Janet L. Kayfetz

The art and craft of writing and speaking

Month: December, 2012

E. B. White and Audience


Is there any shifting of gears in writing such children’s books as Charlottes Web and Stuart Little? Do you write to a particular age group?


Anybody who shifts gears when he writes for children is likely to wind up stripping his gears. But I don’t want to evade your question. There is a difference between writing for children and for adults. I am lucky, though, as I seldom seem to have my audience in mind when I am at work. It is as though they didn’t exist.

Anyone who writes down to children is simply wasting his time. You have to write up, not down. Children are demanding. They are the most attentive, curious, eager, observant, sensitive, quick, and generally congenial readers on earth. They accept, almost without question, anything you present them with, as long as it is presented honestly, fearlessly, and clearly. I handed them, against the advice of experts, a mouse-boy, and they accepted it without a quiver. In Charlottes Web, I gave them a literate spider, and they took that.

Some writers for children deliberately avoid using words they think a child doesn’t know. This emasculates the prose and, I suspect, bores the reader.
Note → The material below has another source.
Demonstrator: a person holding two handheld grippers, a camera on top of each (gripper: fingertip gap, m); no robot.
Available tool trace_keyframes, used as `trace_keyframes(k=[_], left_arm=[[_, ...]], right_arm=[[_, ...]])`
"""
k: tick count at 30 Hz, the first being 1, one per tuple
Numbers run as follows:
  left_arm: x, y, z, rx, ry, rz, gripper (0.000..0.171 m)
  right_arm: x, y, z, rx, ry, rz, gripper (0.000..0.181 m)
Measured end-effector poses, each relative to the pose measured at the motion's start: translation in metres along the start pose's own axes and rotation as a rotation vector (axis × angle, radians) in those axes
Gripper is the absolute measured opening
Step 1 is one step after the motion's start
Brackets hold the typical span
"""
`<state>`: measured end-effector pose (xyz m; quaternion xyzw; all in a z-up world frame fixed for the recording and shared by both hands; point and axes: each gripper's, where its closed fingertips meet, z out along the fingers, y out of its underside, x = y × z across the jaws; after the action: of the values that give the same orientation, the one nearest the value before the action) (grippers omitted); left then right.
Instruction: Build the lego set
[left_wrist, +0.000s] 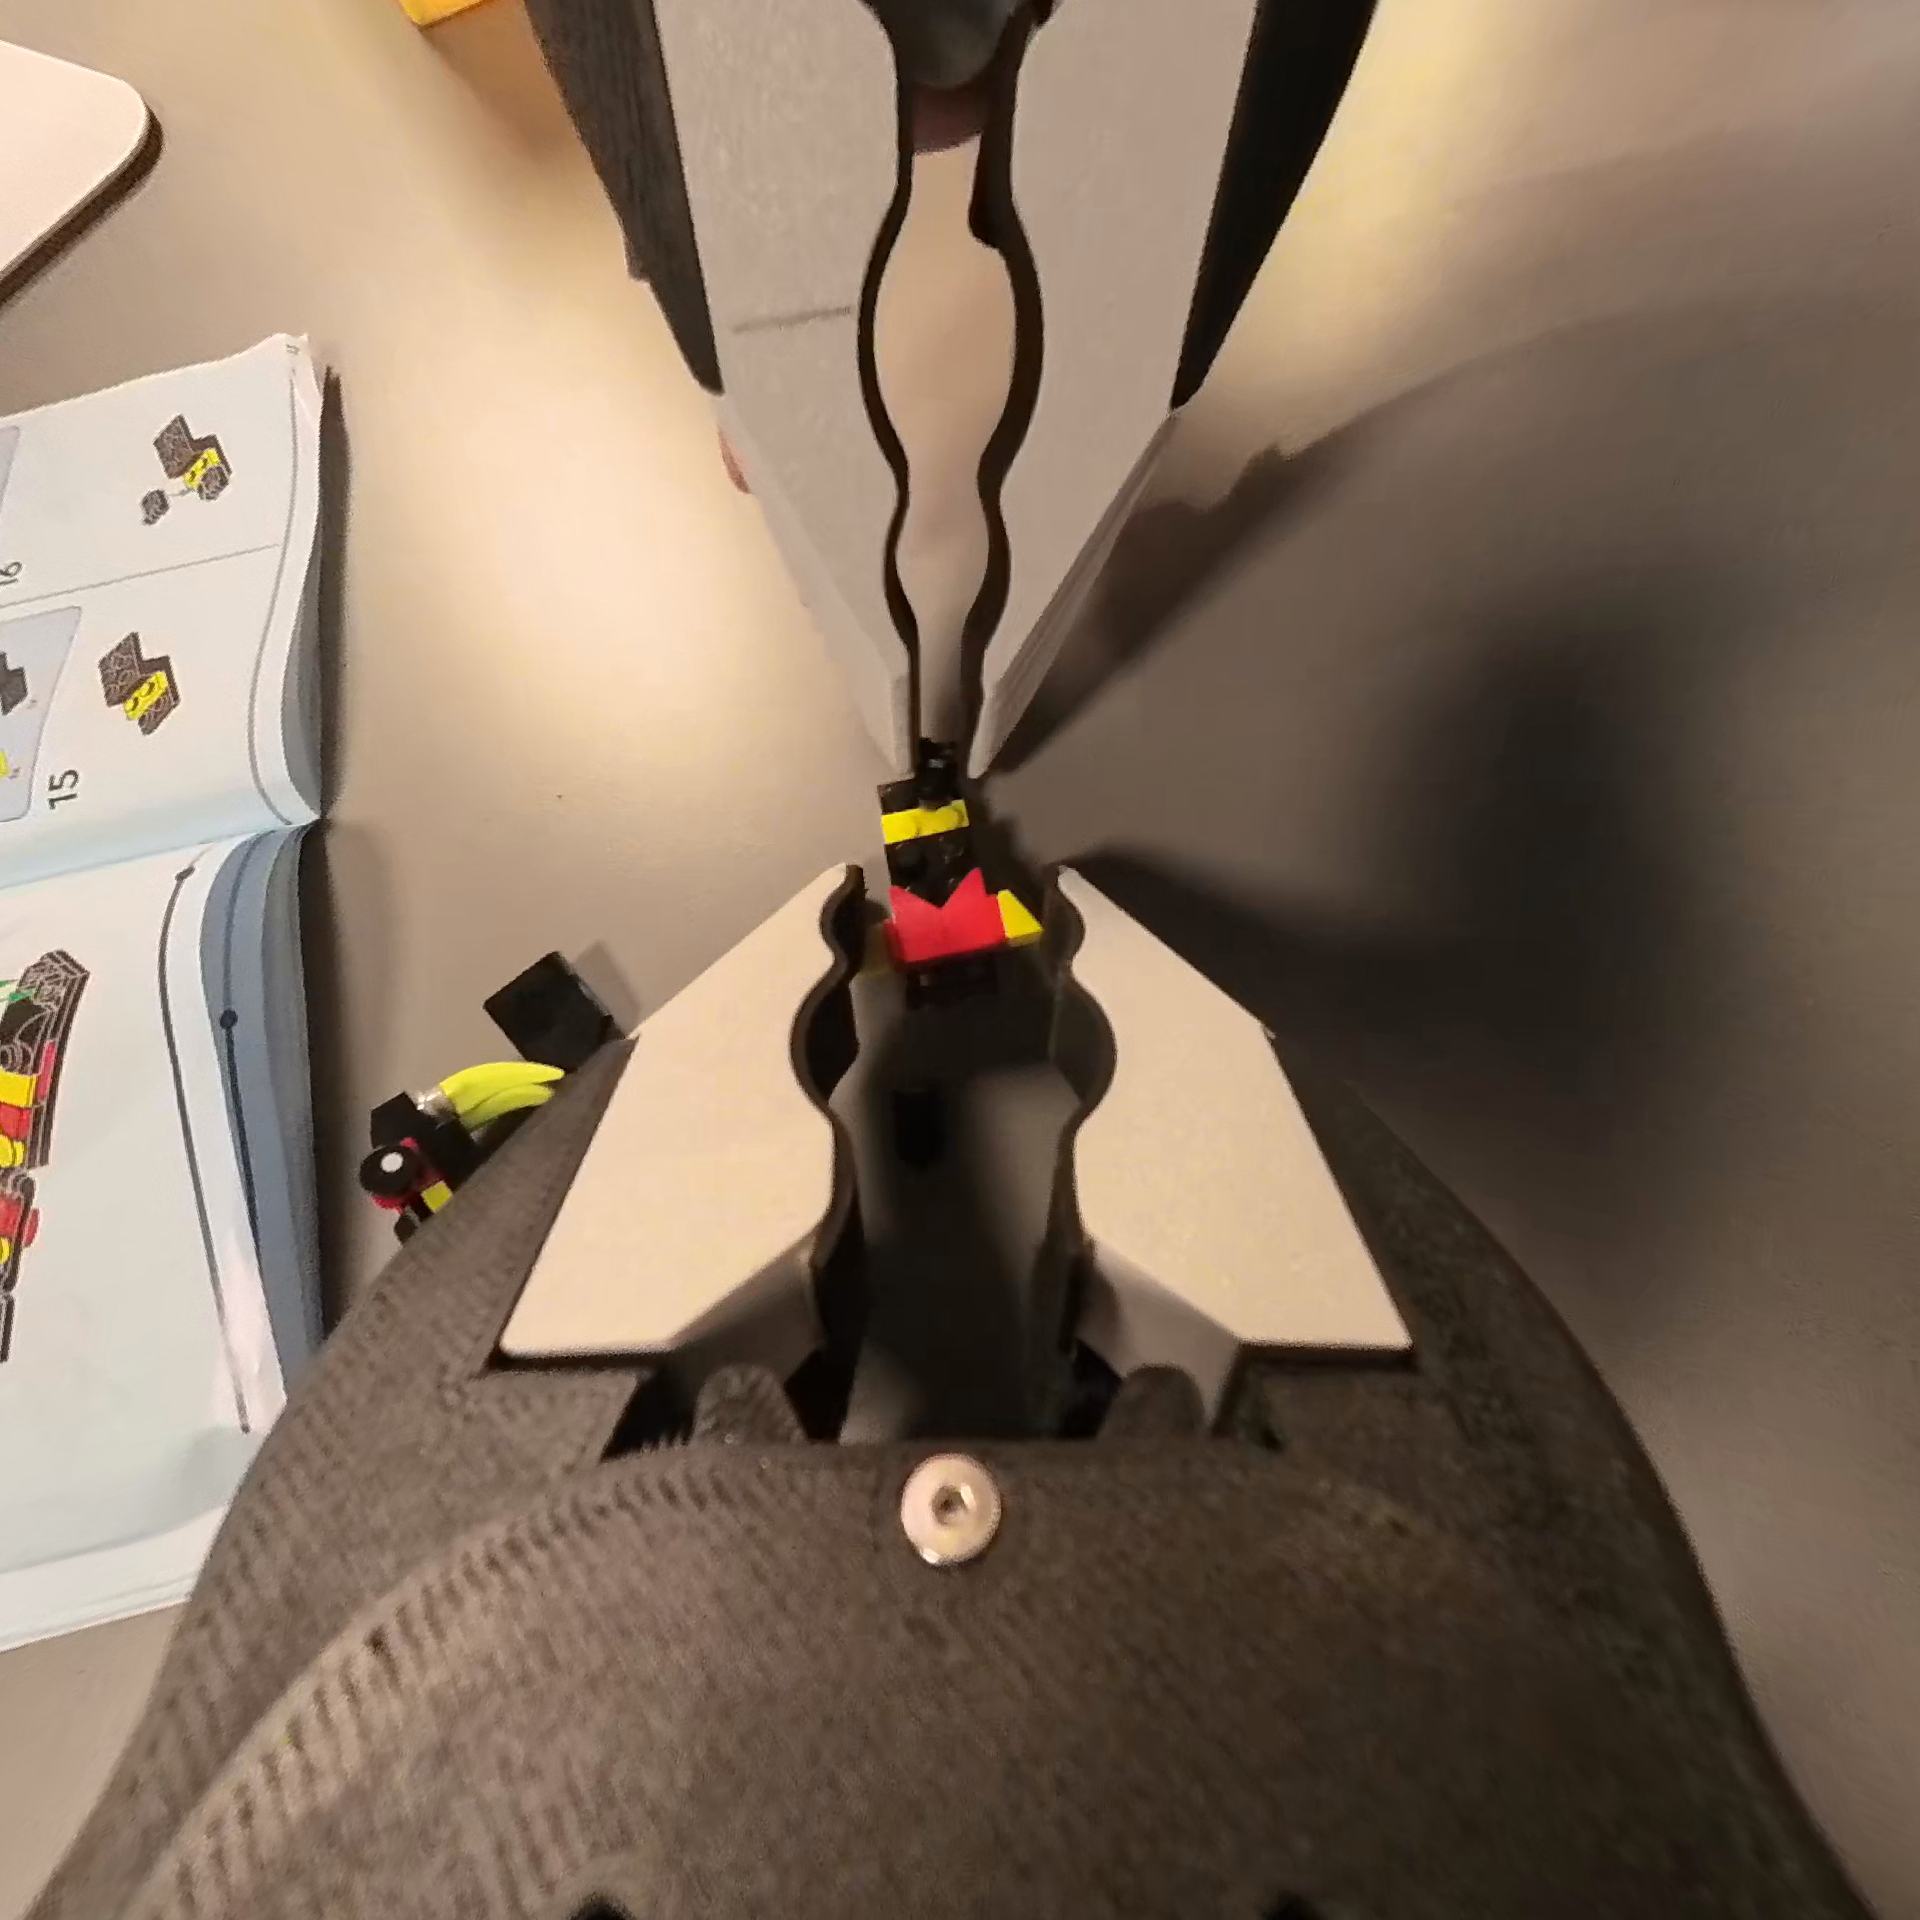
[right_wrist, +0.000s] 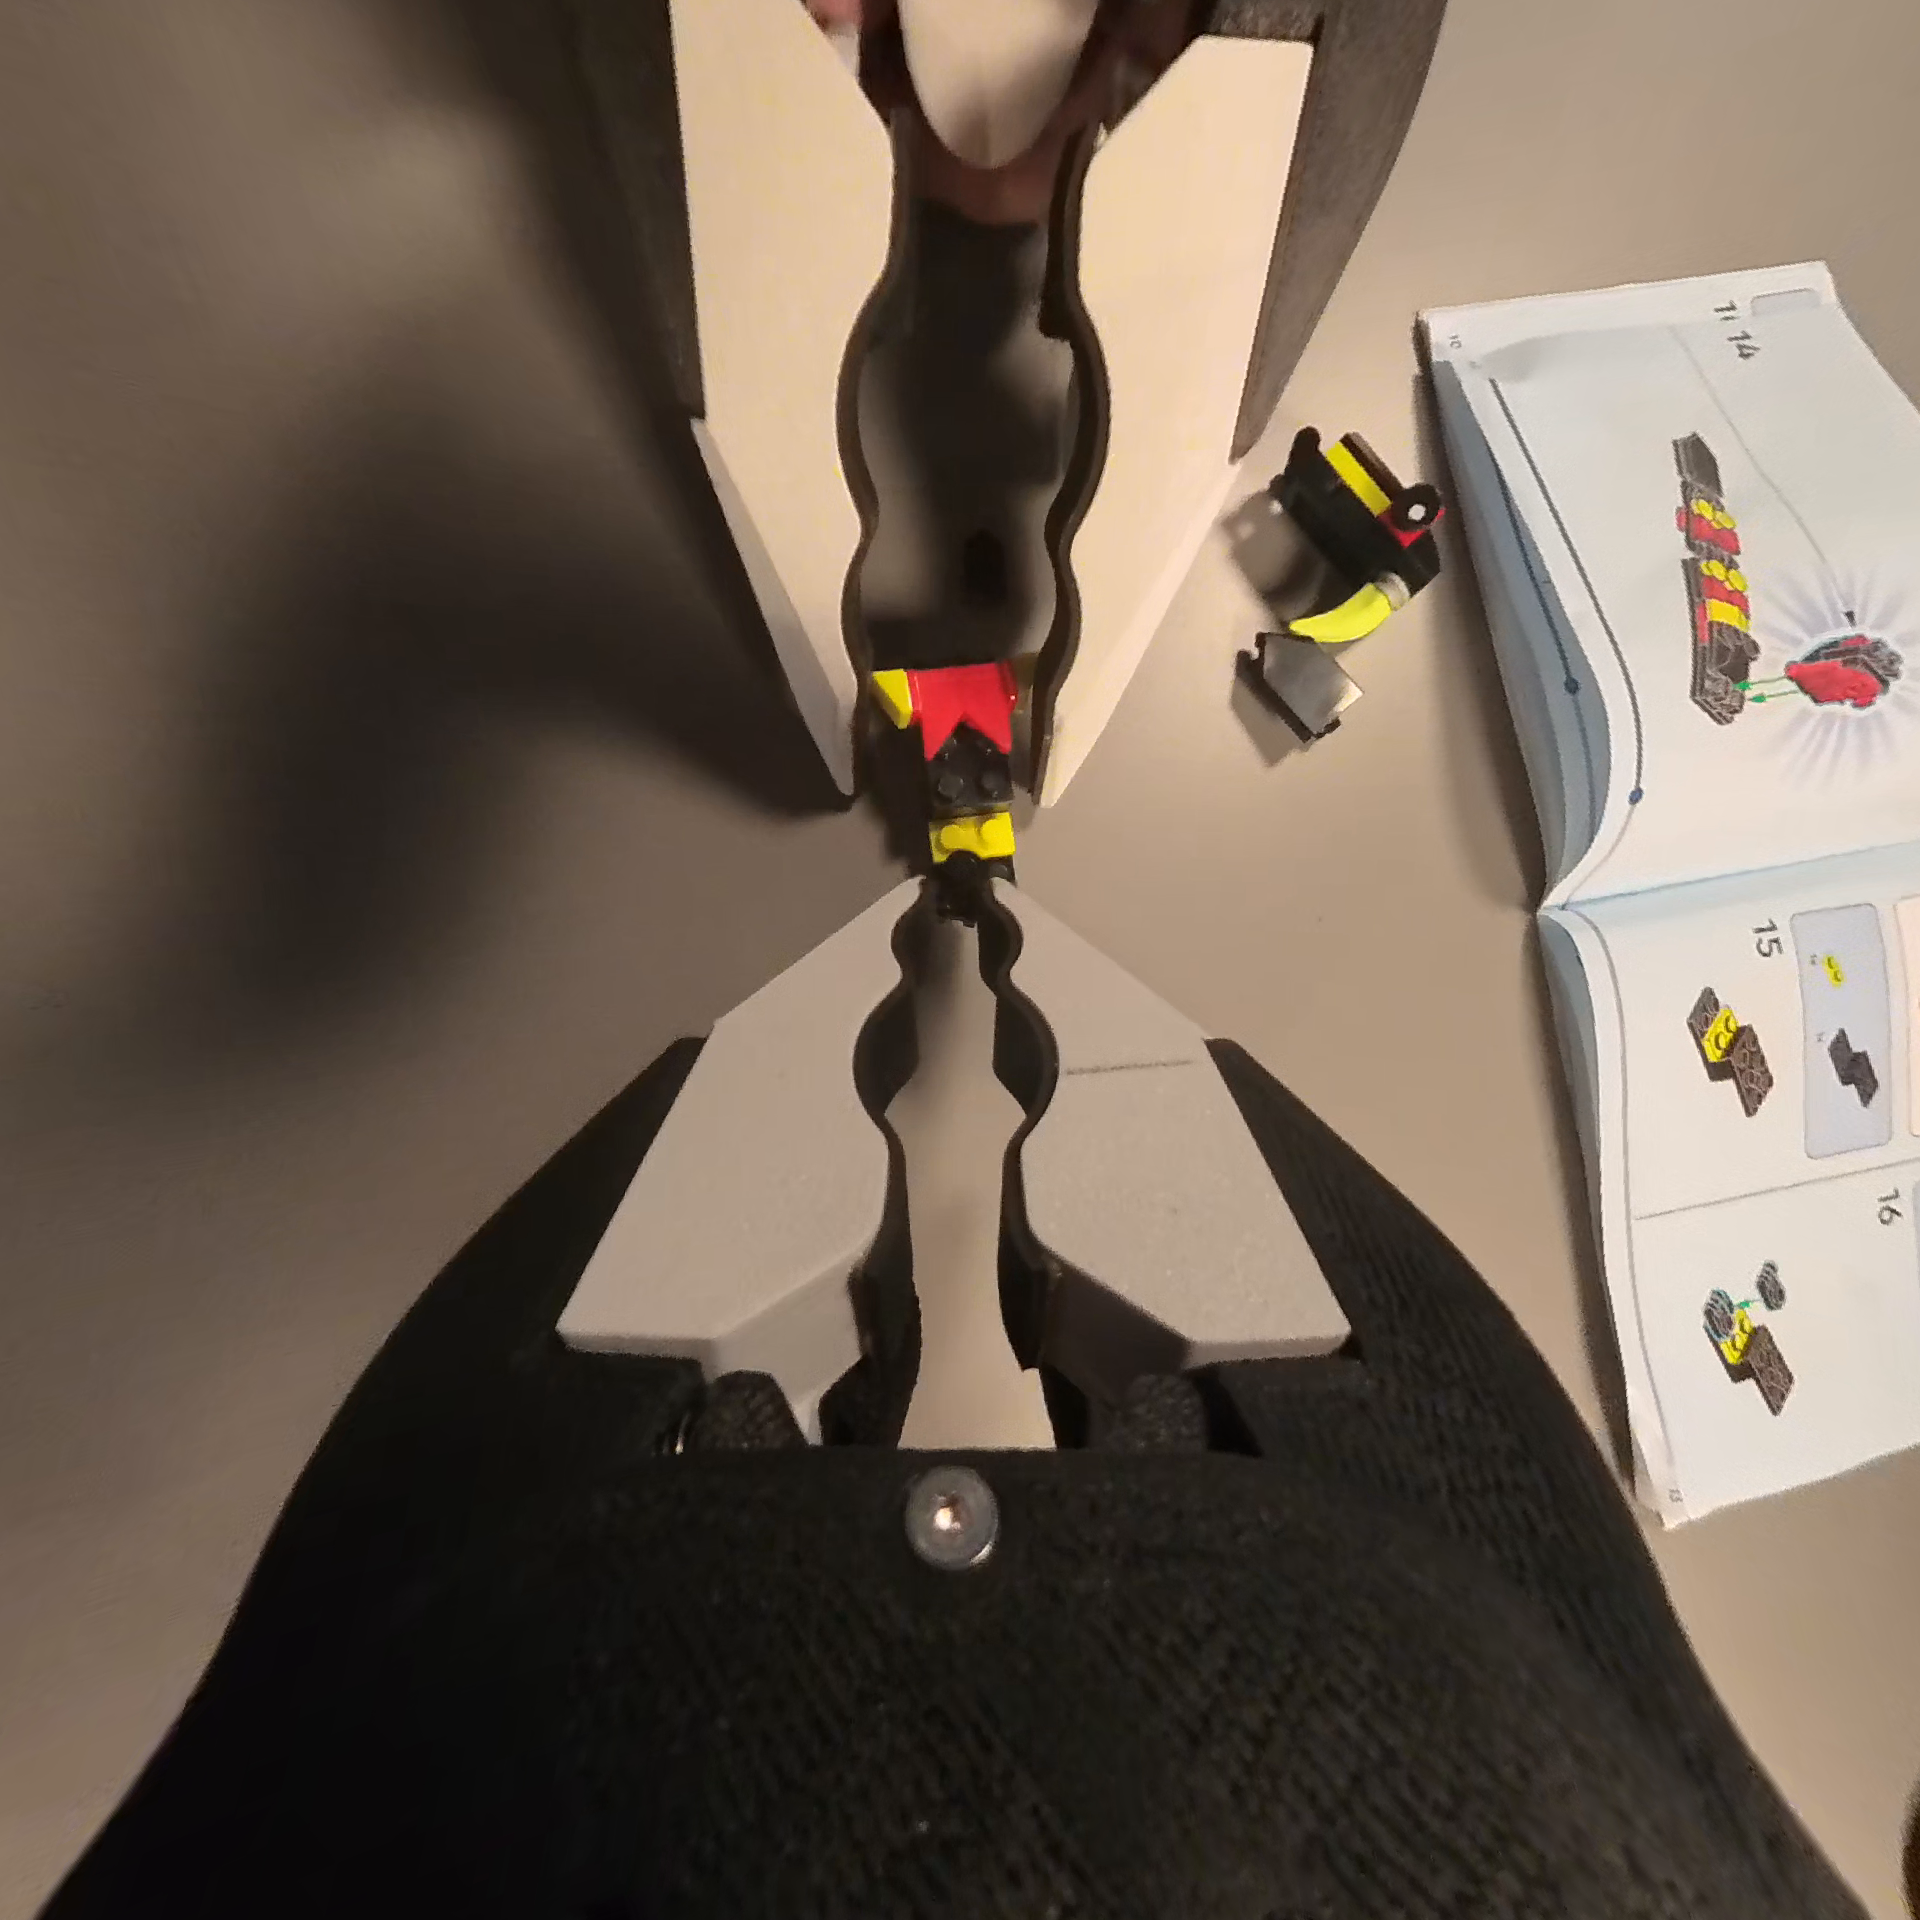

Children are game for anything. I throw them hard words, and they backhand them over the net. They love words that give them a hard time, provided they are in a context that absorbs their attention. I’m lucky again: my own vocabulary is small, compared to most writers, and I tend to use the short words. So it’s no problem for me to write for children. We have a lot in common.

From E. B. White, The Art of the Essay No. 1, The Paris Review 1969                                                      http://www.theparisreview.org/interviews/4155/the-art-of-the-essay-no-1-e-b-white                                                                                                                 



In our discussion of Francine Prose’s ideas about the importance of words, I suggested to my class that words are like the DNA of writing. Bren student and biologist Taylor Debevec responded to this idea in an email:

“Your statement that words are the DNA of a written piece of work is brilliant. DNA is made up of 4 different nucleotides that are paired together in different combinations billions of times. All together those billions of pairs make a code which is used to develop an organism and the different traits it possesses.

The beautiful thing is that even within the same species, each organism has a slightly different code that makes it unique. Changing the pattern of nucleotides creates mutations that can be wonderful and help the organism and its descendants evolve, but they can also have negative effects as drastic as cutting the life of the organism short.

This is the fascinating and simple foundation of understanding the basis of life as we know it.

Thinking about words this way is amazing.  With so many words in our language and other languages across the world, there are a seemingly infinite amount of permutations that could be put together as code for a story. The placement of each word plays a crucial role in the overall outcome and health of the piece of work. Errors or poor assembly of the words can result in a poor final document.

Good thing we get to edit :).”

Thanks Taylor!

Reading and Writing

Here is an interesting passage we discussed in my Bren School advanced writing course:

From Reading Like a Writer: A Guide for People Who Love Books and for Those Who Want to Write Them (2006) by Francine Prose (http://www.brainpickings.org/index.php/2012/08/31/how-to-read-like-a-writer/):

“With so much reading ahead of you, the temptation might be to speed up. But in fact it’s essential to slow down and read every word. Because one important thing that can be learned by reading slowly is the seemingly obvious but oddly underappreciated fact that language is the medium we use in much the same way a composer uses notes, the way a painter uses paint. . . . it’s surprising how easily we lose sight of the fact that words are the raw material out of which literature is crafted.”

“Every page was once a blank page, just as every word that appears on it now was not always there, but instead reflects the final result of countless large and small deliberations. All the elements of good writing depend on the writer’s skill in choosing one word instead of another. And what grabs and keeps our interest has everything to do with those choices.”